Although GMT plastic formwork is highly functional, many technical details require attention during its application. From the selection of the formwork material, to its preparation, installation, and removal, and finally to its reuse, every step is closely related to the rheological properties, mechanical properties, and weather resistance of the formwork material. Therefore, improving the performance of GMT plastic formwork materials and ensuring collaboration between R&D personnel and trained construction workers are necessary to fully leverage the safety, convenience, and economic advantages of GMT plastic formwork.

Adding other modifiers to the GMT plastic formwork prepared from GF/PP composites can improve the quality of the plastic formwork [39]. For example, adding talc or mica powder can improve the surface smoothness of the plastic formwork, allowing for dismantling without the use of a release agent. This is especially beneficial in high-rise buildings, where the ability to dismantle formwork without a release agent significantly enhances worker safety.

Although GMT plastic formwork materials are widely used domestically, the advanced technology is still in the hands of some large foreign companies. As mentioned earlier in the research progress on foreign plastic formwork, the GMT building formwork prepared by some of these companies can be used more than 50 times, which is more than double the lifespan of domestically produced GMT plastic formwork.
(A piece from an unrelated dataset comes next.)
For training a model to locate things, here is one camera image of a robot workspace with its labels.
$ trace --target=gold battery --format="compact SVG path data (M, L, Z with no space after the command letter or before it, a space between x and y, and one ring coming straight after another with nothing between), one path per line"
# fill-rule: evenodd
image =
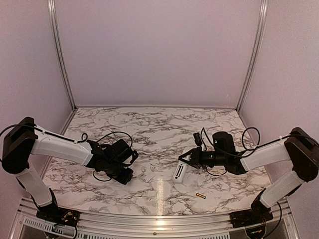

In addition to the excellent performance of GF/PP plastic formwork material, the following aspects must be properly managed when it is used as building formwork: First, before installing the plastic formwork, the installation position must be accurately determined in advance. Spaces for water pipes and electrical circuits need to be reserved to prevent rework and an increase in the construction period. Second, joints in the plastic formwork are prone to slurry leakage. Tapes or adhesives should be used in advance to seal them and prevent leakage without affecting the stability of the formwork frame. Verticality, dimensions, and structure must also comply with relevant regulations. Third, after the plastic formwork is assembled, a quality inspection must be carried out before pouring concrete and installing floor slabs to promptly avoid any abnormal situations. Fourth, when construction personnel are working with the formwork, they must pay attention to the order of installing and dismantling the plastic formwork for walls, ceilings, etc. The height of the formwork should not be too great, and personnel must also take safety precautions, such as wearing safety helmets and harnesses. Fifth, dismantling the plastic formwork must only be done after ensuring the concrete has fully cured and formed. A release agent can be sprayed on the plastic formwork before pouring the concrete to improve demolding efficiency. Violent dismantling of the formwork is prohibited, as the resulting structural deformation is detrimental to stability. Sixth, since PP plastic has high tensile strength but a low elastic modulus, structural deformation of the material should be monitored during use. Steel structures can be added to the formwork to increase its strength. When the formwork has been used many times, it should be scrapped to prevent construction accidents. Seventh, GF/PP plastic formwork is greatly affected by temperature and deforms significantly when heated. Therefore, attention must be paid to the heat generated during concrete hydration. When excessive heat is generated, the plastic formwork can be appropriately cooled with water. Based on the estimated temperature conditions, suitable plastic formwork dimensions should be selected to reduce dimensional and structural errors.